His habit of looking for opportunities led him to notice the nascent oil industry and the rest is history.
Andrew Carnegie started as a telegraph messenger boy for the Pittsburgh Office of the Ohio Telegraph Company in 1849. His hard work, his willingness to go above and beyond brought him to the attention of Thomas Scott of the Pennsylvania Railroad. He hired him away in 1853.
Carnegie, having access to all the telegrams that went into and out of his office saw the value of information, too. And, like Rockefeller, he saw opportunities in this information. Like Rockefeller, he identified needs and helped his boss fill those needs. Scott saw the value in Carnegie and treated him like a protégé.

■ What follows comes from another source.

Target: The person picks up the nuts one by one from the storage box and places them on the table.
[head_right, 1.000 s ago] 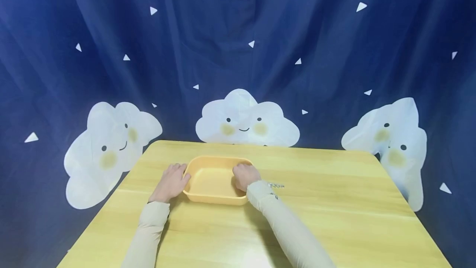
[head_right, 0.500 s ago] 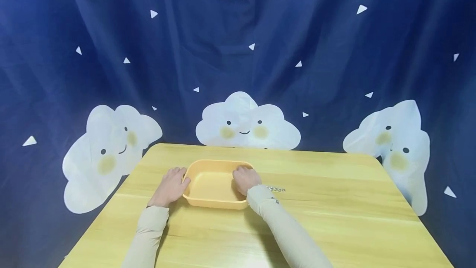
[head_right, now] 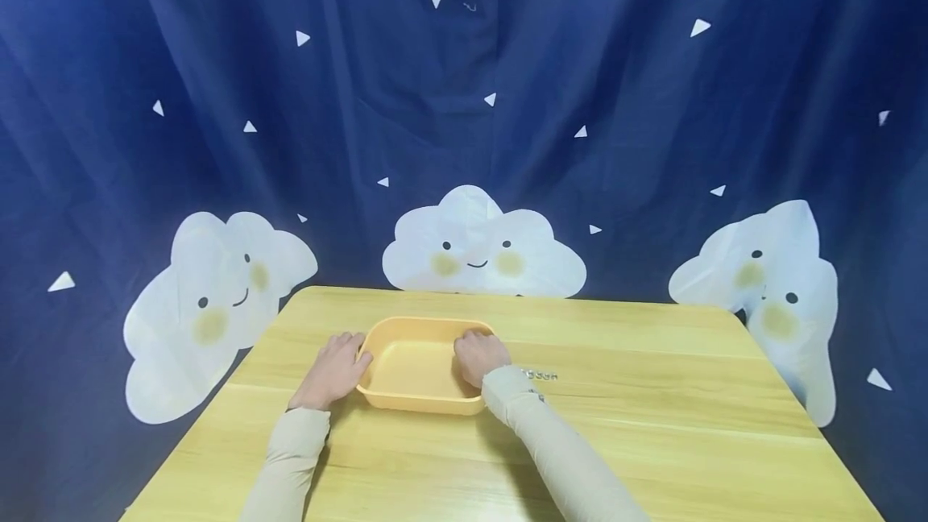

With Carnegie’s help he moved up in the company, topping out as its President.
When Carnegie wanted to branch out into ironworks and then steel, Reed helped him out. Reed benefited both ways. He benefited from Carnegie’s help and he benefited from his helping Carnegie
Both men made themselves indispensable to their bosses and benefited therefrom albeit in different ways.
Moral of today: help make your boss look good.
I like the saying,
Pray as if everything depended on God; work as if everything depended on you.
Further information on: Labor Day.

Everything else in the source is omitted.